For this exercise, retype each line of the material below verbatim and omit any picture.

*** Begin section ***

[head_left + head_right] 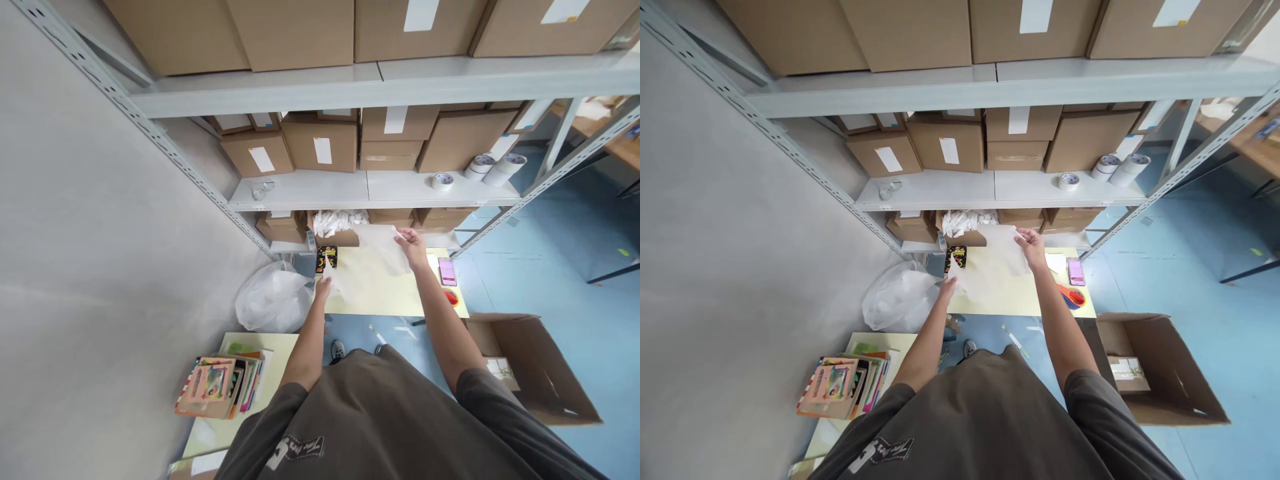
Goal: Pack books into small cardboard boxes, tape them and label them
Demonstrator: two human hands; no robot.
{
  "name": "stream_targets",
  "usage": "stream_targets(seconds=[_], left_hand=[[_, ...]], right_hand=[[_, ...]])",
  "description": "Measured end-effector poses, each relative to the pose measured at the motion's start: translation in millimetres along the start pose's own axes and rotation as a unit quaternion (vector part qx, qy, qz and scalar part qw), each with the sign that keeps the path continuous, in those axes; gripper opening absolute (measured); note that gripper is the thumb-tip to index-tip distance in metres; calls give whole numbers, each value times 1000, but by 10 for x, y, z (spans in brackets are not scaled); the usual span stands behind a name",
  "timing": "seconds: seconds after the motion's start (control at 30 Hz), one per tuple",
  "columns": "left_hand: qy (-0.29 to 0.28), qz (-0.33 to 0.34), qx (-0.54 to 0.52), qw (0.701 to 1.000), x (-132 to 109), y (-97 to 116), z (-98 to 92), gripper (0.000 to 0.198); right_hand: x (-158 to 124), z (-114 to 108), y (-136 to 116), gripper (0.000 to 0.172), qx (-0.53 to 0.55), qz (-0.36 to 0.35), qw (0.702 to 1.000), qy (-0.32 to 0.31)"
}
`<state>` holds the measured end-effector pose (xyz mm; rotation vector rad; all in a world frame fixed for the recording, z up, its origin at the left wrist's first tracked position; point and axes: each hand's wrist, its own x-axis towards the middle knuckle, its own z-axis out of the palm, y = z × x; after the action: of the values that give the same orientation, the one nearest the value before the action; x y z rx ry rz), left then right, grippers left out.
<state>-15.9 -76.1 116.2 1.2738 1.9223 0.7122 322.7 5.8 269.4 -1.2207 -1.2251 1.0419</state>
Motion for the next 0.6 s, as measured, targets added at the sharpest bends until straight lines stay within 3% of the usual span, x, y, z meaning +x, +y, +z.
stream_targets(seconds=[0.1,0.17,0.23,0.3,0.37,0.43,0.5,0.6], left_hand=[[17,-63,-13,998,32,83,151,67],[54,-51,-13,997,60,175,147,94],[63,38,-7,997,97,289,57,114],[31,147,2,989,142,395,-91,120],[-2,209,2,978,185,445,-258,107],[-27,209,-17,977,207,395,-424,70],[-20,156,-45,987,194,224,-606,37],[85,46,-61,994,114,-225,-982,30]], right_hand=[[-100,210,61,53,-10,16,999,-28],[-172,354,100,49,-8,33,998,-59],[-233,513,135,45,-1,50,992,-113],[-278,708,168,41,9,64,981,-182],[-306,961,206,37,15,72,965,-250],[-327,1276,255,34,12,76,947,-313],[-351,1627,316,35,8,76,931,-358],[-391,2125,428,42,18,80,927,-366]])
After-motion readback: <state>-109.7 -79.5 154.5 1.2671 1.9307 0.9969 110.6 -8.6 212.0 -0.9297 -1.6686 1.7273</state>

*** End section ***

* [EXERCISE RESULT]:
[head_left + head_right] 
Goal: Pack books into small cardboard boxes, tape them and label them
Demonstrator: two human hands; no robot.
{
  "name": "stream_targets",
  "usage": "stream_targets(seconds=[_], left_hand=[[_, ...]], right_hand=[[_, ...]])",
  "description": "Measured end-effector poses, each relative to the pose measured at the motion's start: translation in millimetres along the start pose's own axes and rotation as a unit quaternion (vector part qx, qy, qz and scalar part qw), each with the sign that keeps the path continuous, in those axes; gripper opening absolute (measured); note that gripper is the thumb-tip to index-tip distance in metres; calls give whole numbers, each value times 1000, but by 10 for x, y, z (spans in brackets are not scaled); the usual span stands behind a name",
  "timing": "seconds: seconds after the motion's start (control at 30 Hz), one per tuple",
  "columns": "left_hand: qy (-0.29 to 0.28), qz (-0.33 to 0.34), qx (-0.54 to 0.52), qw (0.701 to 1.000), x (-132 to 109), y (-97 to 116), z (-98 to 92), gripper (0.000 to 0.198); right_hand: x (-158 to 124), z (-114 to 108), y (-136 to 116), gripper (0.000 to 0.172), qx (-0.53 to 0.55), qz (-0.36 to 0.35), qw (0.702 to 1.000), qy (-0.32 to 0.31)"
}
`<state>` holds the measured end-effector pose (xyz mm; rotation vector rad; all in a world frame fixed for the recording, z up, its origin at the left wrist's first tracked position; point and axes: each hand's wrist, its own x-axis towards the middle knuckle, its own z-axis out of the palm, y = z × x; after the action: of the values that give the same orientation, the one nearest the value before the action; x y z rx ry rz), left then right, grippers left out.
<state>-15.9 -76.1 116.2 1.2738 1.9223 0.7122 322.7 5.8 269.4 -1.2207 -1.2251 1.0419</state>
Motion for the next 0.6 s, as measured, targets added at the sharpest bends until straight lines stay within 3% of the usual span, x, y, z meaning +x, +y, +z.
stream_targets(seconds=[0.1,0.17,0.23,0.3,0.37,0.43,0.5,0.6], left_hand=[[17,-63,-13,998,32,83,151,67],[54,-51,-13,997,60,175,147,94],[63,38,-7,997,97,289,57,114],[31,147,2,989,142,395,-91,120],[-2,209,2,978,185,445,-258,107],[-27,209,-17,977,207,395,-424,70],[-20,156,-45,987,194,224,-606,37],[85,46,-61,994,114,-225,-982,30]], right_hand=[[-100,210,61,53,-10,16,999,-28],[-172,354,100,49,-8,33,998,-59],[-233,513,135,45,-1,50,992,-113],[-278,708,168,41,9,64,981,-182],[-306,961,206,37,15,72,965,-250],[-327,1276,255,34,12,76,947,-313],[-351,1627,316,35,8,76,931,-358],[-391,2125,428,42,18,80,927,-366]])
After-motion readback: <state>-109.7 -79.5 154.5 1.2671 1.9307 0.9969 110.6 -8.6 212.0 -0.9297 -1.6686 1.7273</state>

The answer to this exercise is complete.